Amputation requires a great deal of physical and emotional adjustment on the part of an individual. It is a total life changing event that must not be underestimated by health care providers. Patients have to deal with multiple issues including the surgical procedure, rehabilitation, prosthetic fitting, social and economic concerns as well as the personal loss. Having had no prior experience similar to this, most patients find themselves unsure of where to go for information and support, and frequently unsure of what questions to ask. Family members strive to be supportive but are equally unarmed in knowing how to deal with their need for information. This can lead to a sense of loss of control, an experience already accompanying the loss of a limb. Any additional support for patients that can be obtained is invaluable to them at this difficult time.

The Amputee Education program provides information, education and support to patients at this critical time.

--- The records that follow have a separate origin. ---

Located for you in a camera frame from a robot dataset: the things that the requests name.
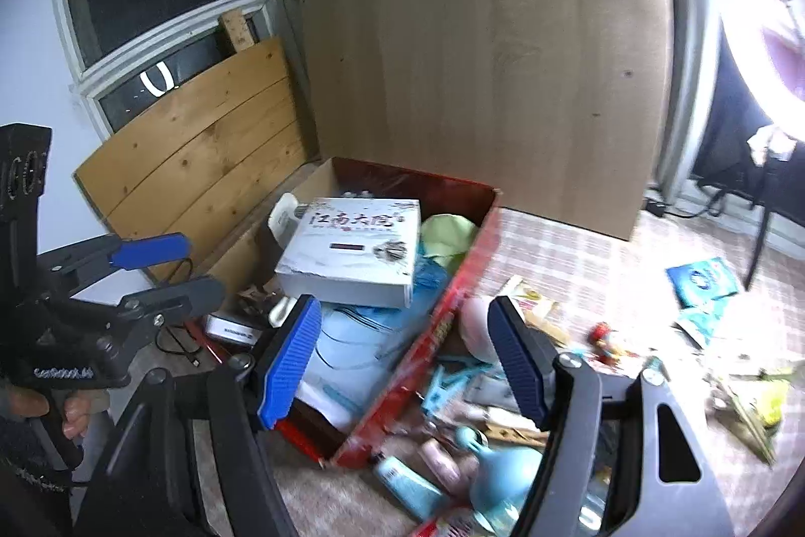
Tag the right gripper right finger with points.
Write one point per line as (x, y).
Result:
(661, 482)

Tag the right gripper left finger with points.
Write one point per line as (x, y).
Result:
(147, 481)

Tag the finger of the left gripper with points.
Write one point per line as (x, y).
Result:
(145, 312)
(119, 253)

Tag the white small box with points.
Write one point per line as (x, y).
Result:
(226, 329)

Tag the blue baby bottle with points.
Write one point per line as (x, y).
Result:
(502, 480)

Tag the white red-text box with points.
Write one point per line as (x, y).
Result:
(354, 251)

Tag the face mask pack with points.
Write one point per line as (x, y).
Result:
(359, 348)

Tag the green snack bag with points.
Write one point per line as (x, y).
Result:
(446, 239)

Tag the person left hand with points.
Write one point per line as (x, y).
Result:
(77, 409)

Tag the pine plank panel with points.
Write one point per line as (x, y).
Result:
(203, 156)

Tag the coffee sachet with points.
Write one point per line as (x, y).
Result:
(535, 308)

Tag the red cardboard box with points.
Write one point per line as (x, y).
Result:
(248, 255)

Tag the blue plastic clothes clip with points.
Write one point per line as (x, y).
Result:
(450, 378)

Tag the blue wet wipes pack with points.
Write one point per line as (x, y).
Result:
(696, 283)

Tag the white round massager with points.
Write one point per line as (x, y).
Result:
(473, 329)

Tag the light blue cream tube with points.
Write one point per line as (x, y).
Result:
(417, 495)

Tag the light stand pole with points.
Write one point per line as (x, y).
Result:
(758, 248)

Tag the light wood board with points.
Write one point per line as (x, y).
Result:
(557, 103)

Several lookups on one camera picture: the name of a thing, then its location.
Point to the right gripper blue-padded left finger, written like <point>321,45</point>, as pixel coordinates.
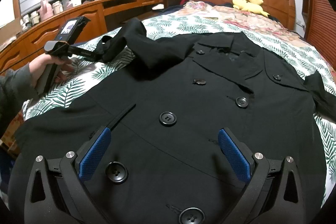
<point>56,192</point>

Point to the person's left hand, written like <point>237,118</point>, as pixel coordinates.
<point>44,62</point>

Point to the yellow plush toy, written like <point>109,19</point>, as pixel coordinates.
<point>253,6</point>

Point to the dark grey left sleeve forearm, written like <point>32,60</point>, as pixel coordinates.
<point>16,88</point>

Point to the pink bottle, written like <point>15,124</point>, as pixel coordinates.
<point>46,10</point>

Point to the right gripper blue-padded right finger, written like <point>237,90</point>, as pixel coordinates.
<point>272,191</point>

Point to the green fern print bedsheet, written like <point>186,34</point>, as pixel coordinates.
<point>303,57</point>

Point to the black double-breasted coat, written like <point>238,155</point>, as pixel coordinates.
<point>165,109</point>

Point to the floral quilt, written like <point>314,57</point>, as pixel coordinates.
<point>247,20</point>

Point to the louvered wooden wardrobe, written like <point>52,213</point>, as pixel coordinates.
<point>320,27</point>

Ideally, having contact pre-operatively or immediately postoperatively can help to calm a patient's growing fears and concerns which can so easily evolve from lack of information and an inadequate support network. The education program provides an opportunity for the patient to meet one on one with a trained individual who will listen to them, address their questions and provide appropriate information and education regarding the rehab process and overall adjustment that lies ahead. Social issues, personal loss, stump care, phantom pain and prosthetic options are issues highlighted in this program. A booklet will be provided for the patient which will be a handy reference as more questions come to mind. Family members are encouraged and welcomed to be involved in the meeting. Their concerns are always relevant and demonstrate support for the patient.

There is no cost to the patient for this program. It is funded entirely by The Center for Orthotic and Prosthetic Care. Having such education and support will assist the patient in feeling more a part of his own rehabilitation team, resulting in successful adaptation and return to a satisfactory lifestyle.